Part of the “substantial” payment includes a retroactive longevity payment, according to council members.
Ralph-Rawls had tried to give herself a six-percent longevity pay increase less than a month after Sayegh hired her. Her request in October 2018 was later scrapped by business administrator Vaughn McKoy after news stories questioned the raise.
Paterson discontinued longevity pay at the behest of the state government years ago. Employees who had been receiving longevity before the discontinuation were grandfathered in.
McKoy’s successor, business administrator Kathleen Long, allowed the latest payment to go through.
Long came under attack from City Council members on Tuesday night.
“This person already got her check with longevity and everything,” said councilman Flavio Rivera.
“How?” asked a visibly disturbed council president Maritza Davila. Council members never approved the payment for Rawls.

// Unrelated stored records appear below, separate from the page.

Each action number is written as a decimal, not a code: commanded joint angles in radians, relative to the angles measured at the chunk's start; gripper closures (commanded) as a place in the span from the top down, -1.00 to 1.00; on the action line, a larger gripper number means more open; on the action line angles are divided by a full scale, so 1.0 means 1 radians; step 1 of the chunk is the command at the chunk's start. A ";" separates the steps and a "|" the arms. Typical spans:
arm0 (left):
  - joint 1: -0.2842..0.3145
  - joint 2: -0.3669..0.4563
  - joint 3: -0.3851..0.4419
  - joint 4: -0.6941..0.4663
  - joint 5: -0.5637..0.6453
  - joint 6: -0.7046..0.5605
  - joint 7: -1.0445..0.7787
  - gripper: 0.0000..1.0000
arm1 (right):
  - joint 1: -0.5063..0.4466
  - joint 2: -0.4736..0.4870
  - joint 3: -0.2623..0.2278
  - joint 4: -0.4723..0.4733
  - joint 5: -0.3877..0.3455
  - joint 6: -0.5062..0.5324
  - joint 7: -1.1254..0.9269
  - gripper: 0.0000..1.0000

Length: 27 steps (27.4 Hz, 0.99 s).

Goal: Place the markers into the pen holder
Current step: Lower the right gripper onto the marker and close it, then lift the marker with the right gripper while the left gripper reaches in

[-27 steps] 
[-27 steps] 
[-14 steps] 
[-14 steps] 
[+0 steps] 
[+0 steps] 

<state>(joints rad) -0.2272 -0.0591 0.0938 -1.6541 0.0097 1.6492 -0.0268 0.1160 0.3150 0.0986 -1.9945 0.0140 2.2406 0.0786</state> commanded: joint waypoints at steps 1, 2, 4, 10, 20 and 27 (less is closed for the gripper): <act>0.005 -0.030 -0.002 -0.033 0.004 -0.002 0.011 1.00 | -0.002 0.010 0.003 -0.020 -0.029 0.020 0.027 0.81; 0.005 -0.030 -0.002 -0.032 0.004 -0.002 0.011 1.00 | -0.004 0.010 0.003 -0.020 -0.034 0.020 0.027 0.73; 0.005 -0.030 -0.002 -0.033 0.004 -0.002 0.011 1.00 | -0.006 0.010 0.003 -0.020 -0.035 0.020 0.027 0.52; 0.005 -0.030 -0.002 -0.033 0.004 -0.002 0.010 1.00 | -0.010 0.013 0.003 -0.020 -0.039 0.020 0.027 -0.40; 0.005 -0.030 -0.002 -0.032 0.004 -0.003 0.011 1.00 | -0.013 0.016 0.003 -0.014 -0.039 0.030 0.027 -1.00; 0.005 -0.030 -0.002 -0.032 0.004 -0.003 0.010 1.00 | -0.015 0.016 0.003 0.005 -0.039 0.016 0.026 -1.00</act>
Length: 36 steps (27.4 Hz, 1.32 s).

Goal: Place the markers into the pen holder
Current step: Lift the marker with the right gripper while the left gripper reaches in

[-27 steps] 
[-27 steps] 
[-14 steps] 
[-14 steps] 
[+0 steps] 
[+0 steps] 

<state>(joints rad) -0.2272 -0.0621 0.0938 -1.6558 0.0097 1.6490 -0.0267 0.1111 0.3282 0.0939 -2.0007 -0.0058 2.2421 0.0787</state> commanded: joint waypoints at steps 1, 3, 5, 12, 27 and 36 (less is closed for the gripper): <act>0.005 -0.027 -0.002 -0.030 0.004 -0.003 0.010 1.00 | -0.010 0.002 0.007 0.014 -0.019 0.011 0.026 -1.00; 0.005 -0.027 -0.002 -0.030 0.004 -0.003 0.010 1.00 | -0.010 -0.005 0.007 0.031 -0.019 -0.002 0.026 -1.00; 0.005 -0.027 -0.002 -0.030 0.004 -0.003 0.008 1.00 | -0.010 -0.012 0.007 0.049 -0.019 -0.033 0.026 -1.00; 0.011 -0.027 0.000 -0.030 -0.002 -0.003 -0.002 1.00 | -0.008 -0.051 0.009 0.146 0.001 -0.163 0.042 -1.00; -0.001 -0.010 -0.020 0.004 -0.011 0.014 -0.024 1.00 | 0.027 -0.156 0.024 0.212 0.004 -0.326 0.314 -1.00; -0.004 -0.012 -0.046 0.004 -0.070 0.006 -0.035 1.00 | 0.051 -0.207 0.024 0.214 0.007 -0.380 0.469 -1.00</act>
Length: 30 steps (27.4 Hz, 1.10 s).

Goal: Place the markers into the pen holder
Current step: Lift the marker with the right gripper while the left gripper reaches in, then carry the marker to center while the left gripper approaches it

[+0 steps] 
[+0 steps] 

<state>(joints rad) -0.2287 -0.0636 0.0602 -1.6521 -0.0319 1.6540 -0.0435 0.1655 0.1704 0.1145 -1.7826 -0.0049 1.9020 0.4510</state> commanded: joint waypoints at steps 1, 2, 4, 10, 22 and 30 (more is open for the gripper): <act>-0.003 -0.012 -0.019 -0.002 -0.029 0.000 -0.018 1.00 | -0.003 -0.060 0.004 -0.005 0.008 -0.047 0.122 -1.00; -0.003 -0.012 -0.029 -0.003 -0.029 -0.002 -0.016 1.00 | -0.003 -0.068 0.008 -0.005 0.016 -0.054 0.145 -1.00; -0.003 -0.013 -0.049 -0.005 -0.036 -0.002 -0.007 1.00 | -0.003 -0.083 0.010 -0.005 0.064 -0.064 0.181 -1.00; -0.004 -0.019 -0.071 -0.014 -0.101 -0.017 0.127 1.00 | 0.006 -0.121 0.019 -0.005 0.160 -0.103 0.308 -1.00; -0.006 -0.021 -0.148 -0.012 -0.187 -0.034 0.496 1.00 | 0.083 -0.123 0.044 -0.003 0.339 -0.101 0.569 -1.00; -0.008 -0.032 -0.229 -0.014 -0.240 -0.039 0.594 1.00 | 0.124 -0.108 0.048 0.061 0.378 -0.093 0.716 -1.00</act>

“This is a payment that should have come before the council,” said councilman Michael Jackson.
Long claimed the city followed the usual process to cut the check for Rawls. She justified her actions by citing a memorandum written by municipal lawyer Ben-David Seligman. That memo is from 2018, officials said.
“It was legal,” said Long. She said the payment is approximately $12,000. Long did not respond to an email seeking the memo on Wednesday morning.

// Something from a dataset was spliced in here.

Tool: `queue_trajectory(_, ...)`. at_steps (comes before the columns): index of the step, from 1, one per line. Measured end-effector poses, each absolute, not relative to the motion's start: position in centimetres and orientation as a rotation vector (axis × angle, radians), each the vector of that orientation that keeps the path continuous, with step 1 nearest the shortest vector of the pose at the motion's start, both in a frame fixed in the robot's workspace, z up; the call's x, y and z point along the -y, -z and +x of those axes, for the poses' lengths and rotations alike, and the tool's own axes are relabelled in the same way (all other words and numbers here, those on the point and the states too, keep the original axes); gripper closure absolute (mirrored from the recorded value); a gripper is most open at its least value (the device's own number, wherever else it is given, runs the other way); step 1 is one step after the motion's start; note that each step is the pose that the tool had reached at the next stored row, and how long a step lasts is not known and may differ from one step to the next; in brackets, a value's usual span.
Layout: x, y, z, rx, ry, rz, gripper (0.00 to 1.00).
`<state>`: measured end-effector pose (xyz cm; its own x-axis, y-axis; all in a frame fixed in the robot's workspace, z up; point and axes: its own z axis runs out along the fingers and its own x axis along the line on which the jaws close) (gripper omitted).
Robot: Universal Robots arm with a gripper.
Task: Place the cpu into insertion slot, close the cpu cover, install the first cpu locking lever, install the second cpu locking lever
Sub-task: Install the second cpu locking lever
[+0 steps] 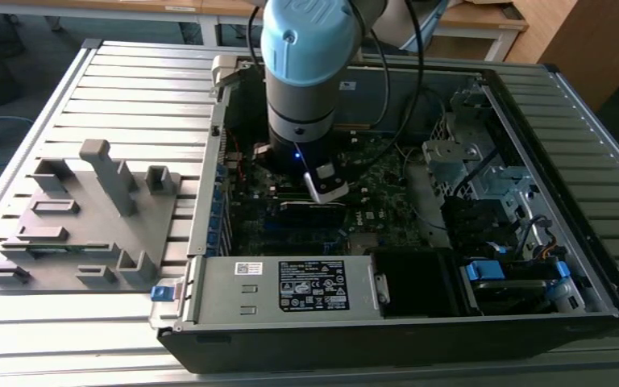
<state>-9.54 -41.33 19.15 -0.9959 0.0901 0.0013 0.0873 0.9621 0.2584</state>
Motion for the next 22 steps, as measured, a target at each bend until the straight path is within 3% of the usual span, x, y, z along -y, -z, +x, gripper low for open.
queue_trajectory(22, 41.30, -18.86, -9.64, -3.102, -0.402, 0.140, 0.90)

Rivera pointed out that memo existed when the former business administrator scrapped Rawl’s longevity raise request.
“This payment could have waited,” said Rivera. He said the administration rushed to issue the check to Rawls. Usually, a manual check has to be cleared through the chairman of the finance committee, a process put in place following a scandal involving offline checks, but that didn’t happen in this case.

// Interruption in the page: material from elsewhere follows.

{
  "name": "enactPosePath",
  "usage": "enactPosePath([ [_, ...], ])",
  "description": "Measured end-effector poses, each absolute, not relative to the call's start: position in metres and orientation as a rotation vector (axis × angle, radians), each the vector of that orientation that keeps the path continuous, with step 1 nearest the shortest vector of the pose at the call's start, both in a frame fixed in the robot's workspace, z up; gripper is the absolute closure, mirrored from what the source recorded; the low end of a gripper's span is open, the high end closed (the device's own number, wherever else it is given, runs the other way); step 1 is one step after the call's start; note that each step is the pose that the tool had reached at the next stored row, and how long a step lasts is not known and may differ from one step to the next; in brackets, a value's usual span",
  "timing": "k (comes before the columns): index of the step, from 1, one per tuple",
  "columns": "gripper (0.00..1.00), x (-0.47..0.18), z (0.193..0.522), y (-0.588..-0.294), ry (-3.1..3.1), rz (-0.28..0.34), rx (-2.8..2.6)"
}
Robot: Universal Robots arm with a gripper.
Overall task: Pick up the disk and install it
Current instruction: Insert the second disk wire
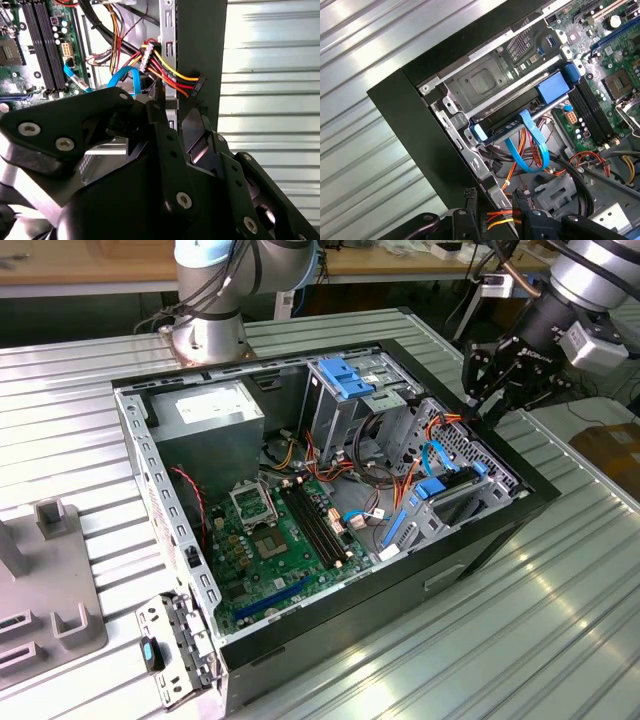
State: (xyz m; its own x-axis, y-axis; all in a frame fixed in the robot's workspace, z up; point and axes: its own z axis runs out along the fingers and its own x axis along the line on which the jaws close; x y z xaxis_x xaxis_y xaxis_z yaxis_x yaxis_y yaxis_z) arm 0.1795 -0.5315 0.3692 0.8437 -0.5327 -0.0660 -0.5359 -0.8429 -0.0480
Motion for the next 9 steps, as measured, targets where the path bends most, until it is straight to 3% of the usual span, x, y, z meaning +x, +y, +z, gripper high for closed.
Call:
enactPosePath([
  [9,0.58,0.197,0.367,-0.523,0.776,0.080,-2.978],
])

Rivera, chairman of the finance committee, said he was never asked by Sayegh administration officials to approve the check.
“We demand every director in this city to do the right thing. Why are you guys are doing the wrong thing and doing it backwards?” remarked councilman Luis Velez.
“I do take personal affront to this, to saying aloud that we’re doing something wrong because we are not,” said Long.
Velez said she failed obtain approval from the council before issuing the check.
Rivera said the administration’s move, giving longevity pay to people who served time at government entities elsewhere, will create a bad precedent. He said this could open the door for other employees, who have worked elsewhere, to request longevity pay.
Councilman Al Abdelaziz requested a closed-door meeting to discussion the Rawls severance pay situation.
Rawls spent time in East Orange and Newark. She spent less than two years working in Paterson. She had been out on workers’ compensation leave for months after suffering a fall at City Hall. She resigned earlier in the month.
Sayegh did not respond to a message seeking an explanation for Rawls’ longevity pay. He was on the City Council when the state ended longevity. He publicly criticized his predecessor, mayor Jose “Joey” Torres, after the Paterson Times found the former mayor was receiving longevity pay.
Torres later returned the amount he received in longevity pay. Sayegh, who was grandfathered in for longevity pay, voluntarily gave up the little over $800 he received in longevity every year by stating Paterson was a “cash-strapped city” suffering from financial difficulties.